(Data provided)
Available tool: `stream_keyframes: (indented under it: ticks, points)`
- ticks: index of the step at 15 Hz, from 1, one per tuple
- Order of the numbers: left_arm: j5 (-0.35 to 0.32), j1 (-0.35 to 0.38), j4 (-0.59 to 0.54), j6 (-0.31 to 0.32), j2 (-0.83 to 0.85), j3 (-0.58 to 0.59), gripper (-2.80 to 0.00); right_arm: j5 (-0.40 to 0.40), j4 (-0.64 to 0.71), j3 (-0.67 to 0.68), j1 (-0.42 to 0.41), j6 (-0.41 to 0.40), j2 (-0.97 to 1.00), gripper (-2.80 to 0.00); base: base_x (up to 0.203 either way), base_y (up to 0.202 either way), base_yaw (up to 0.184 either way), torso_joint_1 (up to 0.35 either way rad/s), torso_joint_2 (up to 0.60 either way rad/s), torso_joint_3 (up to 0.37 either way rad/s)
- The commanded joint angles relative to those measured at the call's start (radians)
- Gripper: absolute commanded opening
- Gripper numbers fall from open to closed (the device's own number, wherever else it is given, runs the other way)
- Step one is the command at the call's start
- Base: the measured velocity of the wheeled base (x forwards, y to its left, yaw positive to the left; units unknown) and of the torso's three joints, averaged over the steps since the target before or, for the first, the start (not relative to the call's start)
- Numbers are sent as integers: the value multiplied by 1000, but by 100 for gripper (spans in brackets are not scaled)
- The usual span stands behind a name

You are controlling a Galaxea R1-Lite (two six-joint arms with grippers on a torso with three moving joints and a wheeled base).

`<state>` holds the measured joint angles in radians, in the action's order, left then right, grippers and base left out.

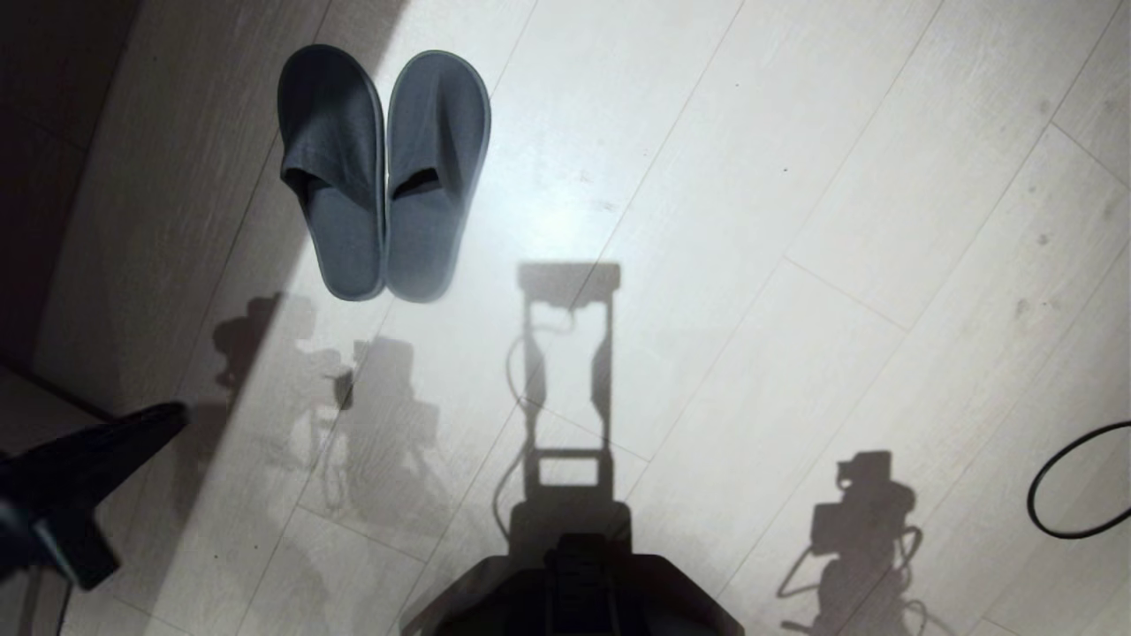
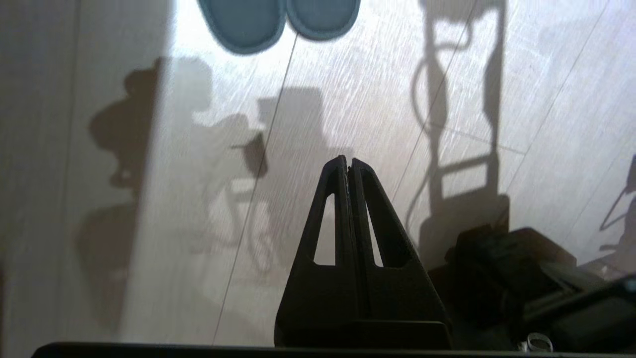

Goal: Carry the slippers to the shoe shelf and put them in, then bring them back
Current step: Pick up the slippers on the floor

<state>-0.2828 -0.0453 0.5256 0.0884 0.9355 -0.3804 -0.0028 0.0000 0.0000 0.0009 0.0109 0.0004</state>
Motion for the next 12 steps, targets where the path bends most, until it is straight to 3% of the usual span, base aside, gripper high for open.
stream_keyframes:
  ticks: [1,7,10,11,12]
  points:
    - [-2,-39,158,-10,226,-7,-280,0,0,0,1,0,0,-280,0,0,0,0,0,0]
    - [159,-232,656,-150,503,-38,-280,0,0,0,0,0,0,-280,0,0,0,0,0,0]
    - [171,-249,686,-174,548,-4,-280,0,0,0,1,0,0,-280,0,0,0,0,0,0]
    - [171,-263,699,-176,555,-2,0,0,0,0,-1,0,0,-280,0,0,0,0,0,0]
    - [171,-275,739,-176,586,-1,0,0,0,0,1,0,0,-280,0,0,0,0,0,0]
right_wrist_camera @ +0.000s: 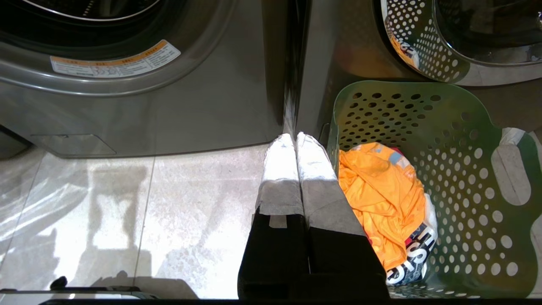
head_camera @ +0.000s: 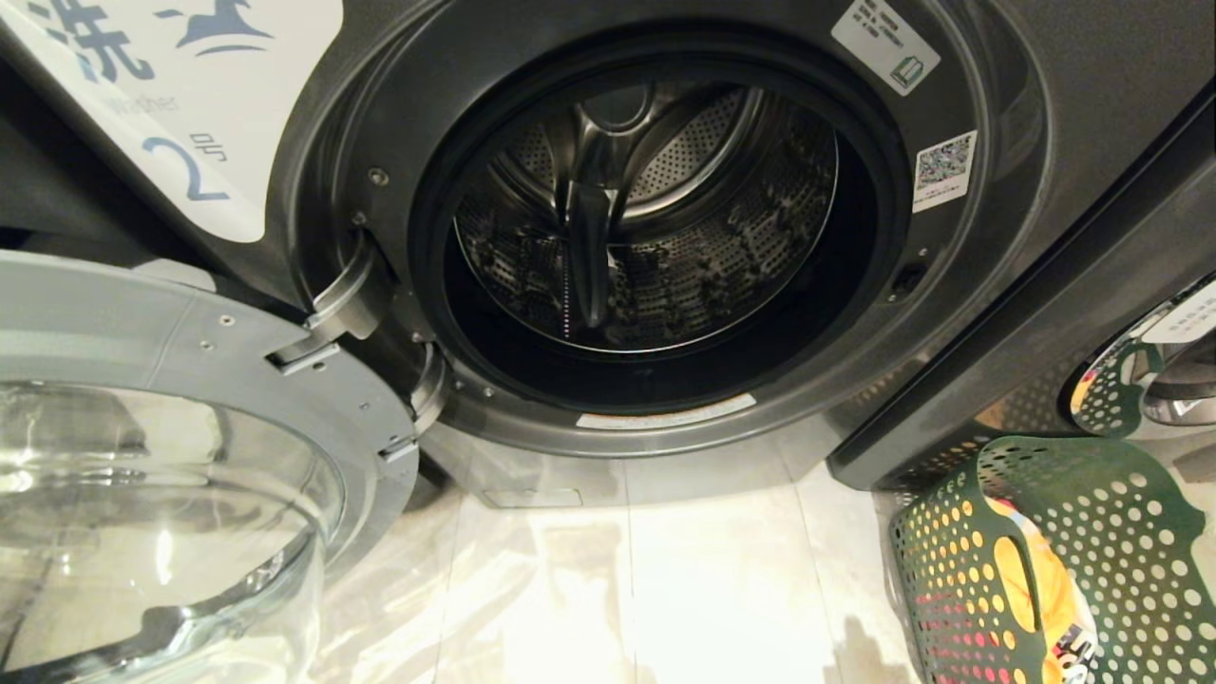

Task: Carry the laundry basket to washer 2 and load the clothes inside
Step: Place the clothes into the washing machine

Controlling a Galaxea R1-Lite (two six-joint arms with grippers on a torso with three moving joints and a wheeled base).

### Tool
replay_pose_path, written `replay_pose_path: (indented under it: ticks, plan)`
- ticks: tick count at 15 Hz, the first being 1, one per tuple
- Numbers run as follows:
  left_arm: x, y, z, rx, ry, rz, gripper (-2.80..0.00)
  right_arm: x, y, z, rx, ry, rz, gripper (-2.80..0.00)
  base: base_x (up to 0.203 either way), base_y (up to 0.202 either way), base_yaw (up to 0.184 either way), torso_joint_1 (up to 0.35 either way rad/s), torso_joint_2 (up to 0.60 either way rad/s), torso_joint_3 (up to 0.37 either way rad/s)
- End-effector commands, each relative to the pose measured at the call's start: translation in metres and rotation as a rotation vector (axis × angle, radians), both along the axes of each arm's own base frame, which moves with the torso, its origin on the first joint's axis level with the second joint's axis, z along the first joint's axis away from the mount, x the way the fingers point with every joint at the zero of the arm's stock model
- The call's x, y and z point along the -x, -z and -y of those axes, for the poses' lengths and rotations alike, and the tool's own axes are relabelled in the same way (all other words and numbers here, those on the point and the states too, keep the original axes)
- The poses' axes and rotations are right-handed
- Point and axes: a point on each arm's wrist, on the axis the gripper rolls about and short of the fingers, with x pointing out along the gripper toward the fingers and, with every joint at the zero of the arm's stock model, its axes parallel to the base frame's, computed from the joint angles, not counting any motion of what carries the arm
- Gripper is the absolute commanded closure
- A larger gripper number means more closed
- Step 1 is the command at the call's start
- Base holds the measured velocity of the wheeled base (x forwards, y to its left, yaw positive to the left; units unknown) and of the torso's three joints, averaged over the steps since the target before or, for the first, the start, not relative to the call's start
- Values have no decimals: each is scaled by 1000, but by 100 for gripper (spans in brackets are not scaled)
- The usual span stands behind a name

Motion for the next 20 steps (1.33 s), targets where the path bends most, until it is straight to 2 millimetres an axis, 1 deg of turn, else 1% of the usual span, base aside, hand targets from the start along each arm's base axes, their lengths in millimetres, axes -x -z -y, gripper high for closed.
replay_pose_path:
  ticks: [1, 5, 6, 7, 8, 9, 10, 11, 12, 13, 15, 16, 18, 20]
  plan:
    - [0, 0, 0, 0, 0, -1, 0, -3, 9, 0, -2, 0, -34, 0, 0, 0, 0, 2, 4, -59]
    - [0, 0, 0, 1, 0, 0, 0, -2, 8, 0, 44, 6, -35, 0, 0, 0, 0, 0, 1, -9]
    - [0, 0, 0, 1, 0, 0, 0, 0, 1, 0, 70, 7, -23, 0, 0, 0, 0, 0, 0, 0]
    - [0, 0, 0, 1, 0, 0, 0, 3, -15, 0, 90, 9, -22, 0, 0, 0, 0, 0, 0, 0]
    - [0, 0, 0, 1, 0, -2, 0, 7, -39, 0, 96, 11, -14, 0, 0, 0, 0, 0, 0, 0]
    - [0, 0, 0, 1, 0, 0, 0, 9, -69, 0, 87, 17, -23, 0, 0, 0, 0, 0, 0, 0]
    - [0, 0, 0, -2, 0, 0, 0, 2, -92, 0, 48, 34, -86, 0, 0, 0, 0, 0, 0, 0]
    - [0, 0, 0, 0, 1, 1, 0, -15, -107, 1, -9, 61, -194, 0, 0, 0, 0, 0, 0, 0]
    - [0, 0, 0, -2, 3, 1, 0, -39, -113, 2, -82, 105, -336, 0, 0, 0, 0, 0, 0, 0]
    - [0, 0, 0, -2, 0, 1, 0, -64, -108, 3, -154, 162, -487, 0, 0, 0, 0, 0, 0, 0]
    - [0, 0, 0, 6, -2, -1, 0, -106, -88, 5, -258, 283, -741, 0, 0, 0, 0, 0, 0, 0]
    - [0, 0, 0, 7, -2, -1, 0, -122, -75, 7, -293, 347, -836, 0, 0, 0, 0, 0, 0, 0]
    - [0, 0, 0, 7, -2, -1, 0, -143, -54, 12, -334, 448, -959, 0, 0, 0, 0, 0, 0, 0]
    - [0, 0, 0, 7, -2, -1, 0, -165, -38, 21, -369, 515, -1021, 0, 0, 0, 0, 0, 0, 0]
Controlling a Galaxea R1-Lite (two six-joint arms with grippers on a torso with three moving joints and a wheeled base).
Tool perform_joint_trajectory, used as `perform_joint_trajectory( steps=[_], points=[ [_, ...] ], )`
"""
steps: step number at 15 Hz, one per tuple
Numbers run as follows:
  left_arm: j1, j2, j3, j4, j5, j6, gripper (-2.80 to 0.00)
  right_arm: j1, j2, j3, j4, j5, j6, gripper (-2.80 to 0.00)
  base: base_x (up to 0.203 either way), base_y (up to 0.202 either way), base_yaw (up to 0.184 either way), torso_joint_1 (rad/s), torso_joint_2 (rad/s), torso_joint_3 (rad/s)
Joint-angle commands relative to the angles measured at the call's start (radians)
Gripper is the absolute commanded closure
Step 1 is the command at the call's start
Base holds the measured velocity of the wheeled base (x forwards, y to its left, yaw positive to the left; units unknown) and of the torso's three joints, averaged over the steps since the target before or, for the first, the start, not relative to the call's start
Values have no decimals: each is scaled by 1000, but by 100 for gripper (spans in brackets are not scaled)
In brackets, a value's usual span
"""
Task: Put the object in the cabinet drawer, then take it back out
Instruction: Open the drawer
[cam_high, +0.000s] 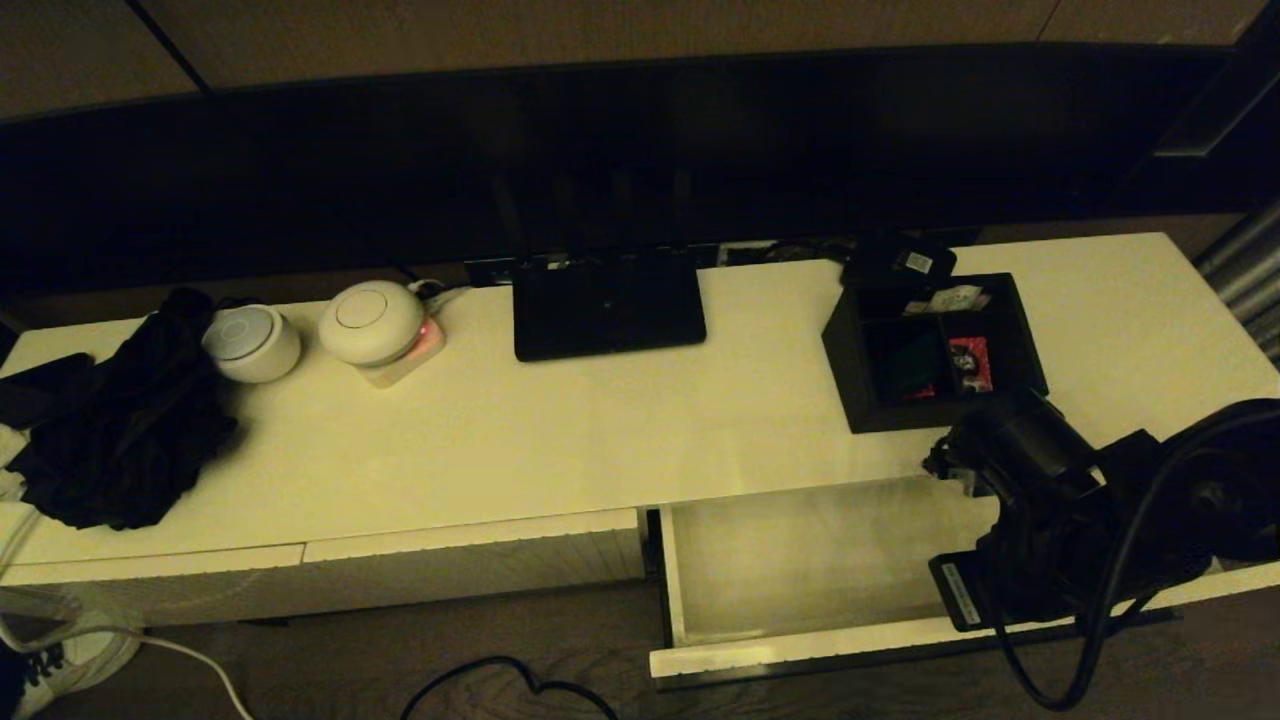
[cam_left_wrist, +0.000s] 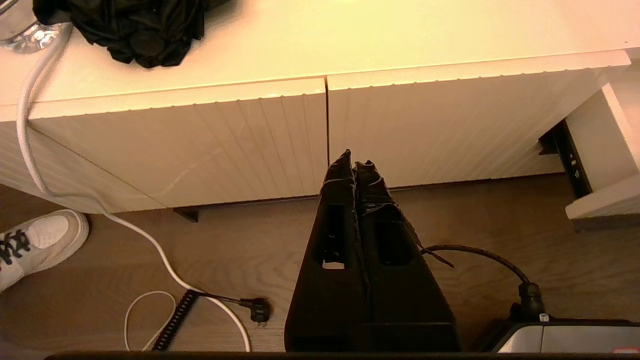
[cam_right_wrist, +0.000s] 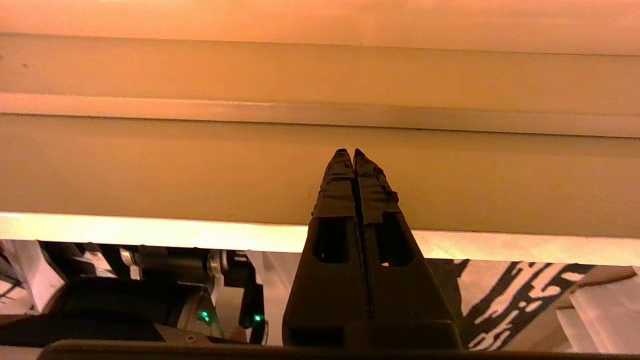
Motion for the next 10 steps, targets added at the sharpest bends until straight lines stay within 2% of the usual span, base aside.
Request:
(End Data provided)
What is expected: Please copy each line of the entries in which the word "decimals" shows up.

Answer area:
- Values have no decimals: each is scaled by 1000, but by 100 for gripper (spans in brackets are not scaled)
Values have no decimals: each is scaled by 1000, but by 100 for gripper (spans in brackets are not scaled)

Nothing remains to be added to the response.